In my environment, the callback stayed alive. Maybe a Chrome
extension monkey-patched window.IntersectionObserver. Maybe DevTools
was instrumenting it. I don’t know. I spent some time trying to find
out and gave up. The heap snapshot told me one thing that mattered:
the callback was still in the native registry, holding this.
You can break this chain defensively without knowing who’s holding
what. WeakRef a reference that tells the GC “hold this only if
someone else is”:
if ('IntersectionObserver' in w) {
- const observer = new w.IntersectionObserver(
- e => this._handleIntersectionChange(e[e.length - 1]),
- { threshold: 0 }
- );
+ const weakSelf = new WeakRef(this);
+ const observer = new w.IntersectionObserver(
+ e => weakSelf.deref()?._handleIntersectionChange(e[e.length - 1]),
+ { threshold: 0 }
+ );
observer.observe(screenElement);
this._observerDisposable.value = toDisposable(() => observer.disconnect());
}
While the RenderService has live strong references (which it does,
as long as the terminal is on screen), weakSelf.deref() returns it
and the handler runs exactly as before. When terminal.dispose()

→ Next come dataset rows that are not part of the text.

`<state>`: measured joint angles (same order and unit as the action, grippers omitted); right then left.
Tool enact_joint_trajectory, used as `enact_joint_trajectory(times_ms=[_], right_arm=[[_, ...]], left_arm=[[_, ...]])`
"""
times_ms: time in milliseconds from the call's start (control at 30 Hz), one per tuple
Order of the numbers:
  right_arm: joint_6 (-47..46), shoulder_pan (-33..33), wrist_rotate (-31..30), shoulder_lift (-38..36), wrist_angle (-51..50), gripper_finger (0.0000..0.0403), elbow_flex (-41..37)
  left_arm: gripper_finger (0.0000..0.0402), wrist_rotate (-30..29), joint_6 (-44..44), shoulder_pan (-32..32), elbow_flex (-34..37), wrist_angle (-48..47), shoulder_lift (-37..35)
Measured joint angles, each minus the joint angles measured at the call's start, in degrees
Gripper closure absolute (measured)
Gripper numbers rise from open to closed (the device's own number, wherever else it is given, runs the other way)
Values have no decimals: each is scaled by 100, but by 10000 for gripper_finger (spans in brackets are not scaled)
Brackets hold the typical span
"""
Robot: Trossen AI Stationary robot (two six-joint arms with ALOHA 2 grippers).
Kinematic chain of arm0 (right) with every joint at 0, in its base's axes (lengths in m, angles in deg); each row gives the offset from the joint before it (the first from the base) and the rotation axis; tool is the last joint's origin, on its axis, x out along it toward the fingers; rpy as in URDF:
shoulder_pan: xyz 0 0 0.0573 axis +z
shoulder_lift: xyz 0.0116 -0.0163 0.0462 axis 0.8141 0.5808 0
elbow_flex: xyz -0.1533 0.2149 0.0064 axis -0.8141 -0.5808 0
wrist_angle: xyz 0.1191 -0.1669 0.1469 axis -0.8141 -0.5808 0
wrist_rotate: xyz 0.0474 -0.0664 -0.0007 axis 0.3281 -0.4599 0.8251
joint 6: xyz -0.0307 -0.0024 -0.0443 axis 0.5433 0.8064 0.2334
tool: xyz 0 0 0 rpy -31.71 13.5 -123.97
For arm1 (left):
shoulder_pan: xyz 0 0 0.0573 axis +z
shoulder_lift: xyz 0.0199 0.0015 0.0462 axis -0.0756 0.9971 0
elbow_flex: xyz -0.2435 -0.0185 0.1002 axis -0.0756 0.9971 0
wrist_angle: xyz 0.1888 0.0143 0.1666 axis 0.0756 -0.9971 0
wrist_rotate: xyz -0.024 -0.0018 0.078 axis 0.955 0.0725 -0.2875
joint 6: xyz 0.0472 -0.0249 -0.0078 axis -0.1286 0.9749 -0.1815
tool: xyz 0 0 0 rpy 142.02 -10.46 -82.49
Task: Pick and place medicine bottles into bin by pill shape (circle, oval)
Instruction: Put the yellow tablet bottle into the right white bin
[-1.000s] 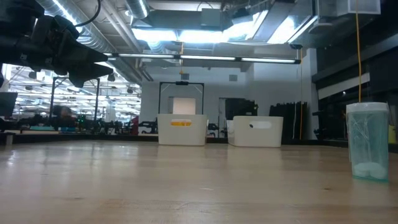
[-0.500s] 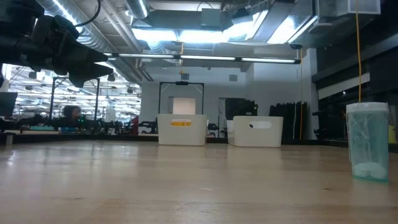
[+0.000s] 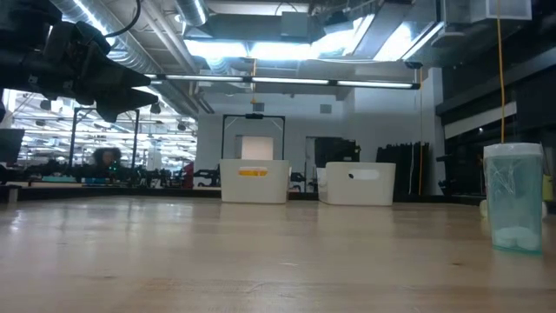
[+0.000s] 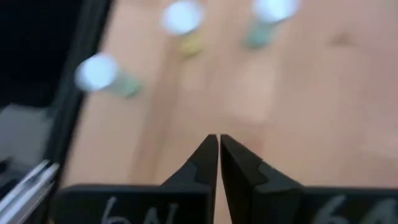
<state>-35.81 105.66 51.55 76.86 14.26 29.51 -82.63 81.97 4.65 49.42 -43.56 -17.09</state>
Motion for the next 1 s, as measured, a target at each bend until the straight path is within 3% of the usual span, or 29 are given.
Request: enact_joint_trajectory(times_ms=[167, 300, 733, 867, 1000], right_arm=[[-750, -137, -1658, -156, -817, 383, 0], [-1464, -348, -2505, -297, -1592, 383, -2], [-1251, -629, -2461, -325, -1500, 377, -2], [-1723, -903, -2052, -325, -1577, 336, -2], [-1745, -1191, -2083, -325, -1772, 269, -4]], left_arm=[[165, 0, 0, -1, 1, 0, 0], [165, 0, 1, -1, 1, 0, 2], [165, 0, 2, 1, 1, 0, 0], [165, 0, 0, 1, 1, 0, 2], [165, 1, 0, 1, 0, 0, 0]])
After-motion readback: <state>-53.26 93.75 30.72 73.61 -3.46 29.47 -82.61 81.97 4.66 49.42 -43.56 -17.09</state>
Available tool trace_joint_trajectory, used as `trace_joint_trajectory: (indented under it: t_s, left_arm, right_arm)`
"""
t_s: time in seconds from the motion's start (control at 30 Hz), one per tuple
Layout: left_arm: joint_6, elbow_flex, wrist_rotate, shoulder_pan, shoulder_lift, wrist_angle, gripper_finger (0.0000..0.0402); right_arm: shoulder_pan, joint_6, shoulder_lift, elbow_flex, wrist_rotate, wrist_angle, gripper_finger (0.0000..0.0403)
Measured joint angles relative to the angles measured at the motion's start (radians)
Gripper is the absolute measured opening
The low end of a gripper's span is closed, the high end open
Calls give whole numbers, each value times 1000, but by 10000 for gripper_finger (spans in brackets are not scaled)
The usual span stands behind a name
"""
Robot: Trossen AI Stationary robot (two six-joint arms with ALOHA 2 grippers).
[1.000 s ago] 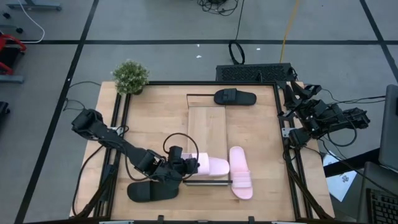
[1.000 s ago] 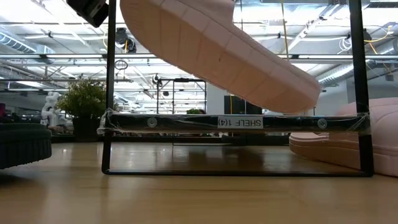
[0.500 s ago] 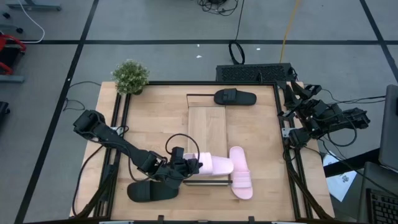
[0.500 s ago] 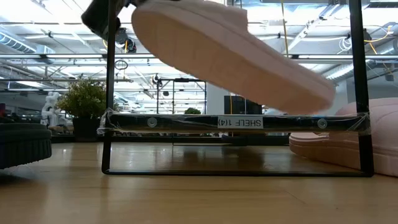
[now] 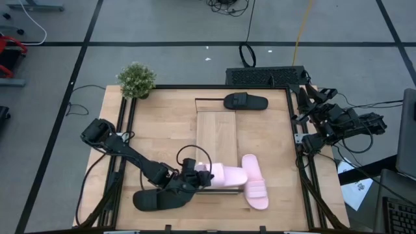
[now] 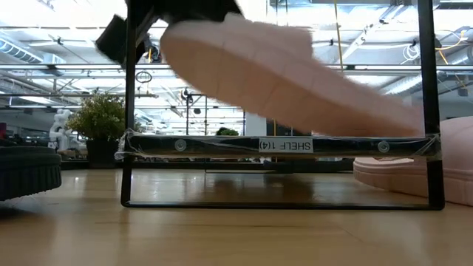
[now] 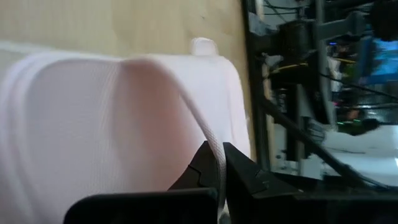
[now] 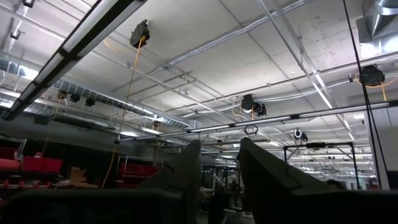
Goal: Pick and place slides into the shelf
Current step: Put the top pink slipper on the shelf
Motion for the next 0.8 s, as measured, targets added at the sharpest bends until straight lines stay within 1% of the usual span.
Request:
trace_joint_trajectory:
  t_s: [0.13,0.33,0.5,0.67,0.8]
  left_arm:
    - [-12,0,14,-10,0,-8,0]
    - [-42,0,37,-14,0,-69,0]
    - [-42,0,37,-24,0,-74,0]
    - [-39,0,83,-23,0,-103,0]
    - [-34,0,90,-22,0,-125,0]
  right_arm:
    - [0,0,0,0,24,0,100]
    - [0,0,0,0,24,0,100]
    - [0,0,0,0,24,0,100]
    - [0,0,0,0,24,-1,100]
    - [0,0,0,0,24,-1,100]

drops the strong references, deref() starts returning undefined
and the entire BufferService → BufferLine → Uint32Array graph
becomes collectable — which is what disconnect() was supposed to
guarantee but doesn’t, in practice.
Deploy. Fresh tab, thirty toggles, quiet session: Task Manager footprint flat. The original +367 MB/30-toggles regression dropped to zero.
The xterm.js side
Two upstream contributions fell out of the day’s work:
- xtermjs/xterm.js#5817
— the bus-stop patch above. Register the two
MutableDisposablefields. Six lines of source. Dropped the GPU-memory leak. - xtermjs/xterm.js#5821
— the
WeakRefpatch. One line of real code plus a comment explaining why. Dropped the Memory-Footprint leak.
Both patches look laughably small. Both took hours of measurement, retainer-walking, and wrong turns to find. That’s the shape of this kind of work; the ratio of code-volume to investigation-time is always roughly zero.
I consume them via the juspay/xterm.js fork and pnpm.overrides,
stacked as a Kolu-consumption branch:
"@xterm/xterm": "github:juspay/xterm.js#fix/kolu-xterm-fixes-built"
When upstream merges, the override collapses to a plain version bump.
What I’d tell past-me
Three things to internalise if you came here from a backend or systems-programming background and web-frontend memory tooling feels murky:
The browser’s Task Manager is the only ground truth. Everything
else — performance.memory.usedJSHeapSize, heap snapshot class
counts, anything derived from the JS-side heap alone — is a proxy for
what the tab actually uses. Proxies can drift from the truth by
orders of magnitude, because the truth includes native DOM state,
GPU buffers, and compositor layers that JS introspection can’t reach.
Before claiming a fix works: fresh tab, Task Manager baseline,
reproducer, Task Manager after. No exceptions.
Sort heap diffs by bytes, not by instance count. A 220 MB leak
across 175,594 Uint32Array instances dominates any amount of churn
in system/Context or closure counts. The biggest class by bytes
almost always holds everything else via its closure chain; fixing
something smaller first gets you zero footprint improvement.
.disconnect(), .dispose(), and removeEventListener() are
best-effort in the presence of browser extensions, DevTools, and
native registries. If a callback closes over heavy state and lives
past its owner, the graph stays alive. WeakRef is cheap insurance:
one .deref()?. in the callback path, zero behavioural change when
the reference is live, clean GC when it isn’t. Use it defensively on
any callback you hand to IntersectionObserver, MutationObserver,
ResizeObserver, or EventTarget.addEventListener.
The commit hash is c9794db. My always-on Kolu tab sits at 300 MB now, and stays there.
The full investigation history — including the wrong turns I glossed over here — lives in Kolu’s repo alongside the tools that did the work:
docs/perf-investigations/memory-learnings.md— three chapters of leak-hunts, with all the failed theories preserved.agents/.apm/skills/perf-diagnose/SKILL.md— the runbook future Claude Code sessions will read before they re-tread the proxy-metric path I spent the afternoon on.docs/perf-investigations/scripts/— the heap-snapshot analyzers, including the byte-delta diff that named the leak in one line.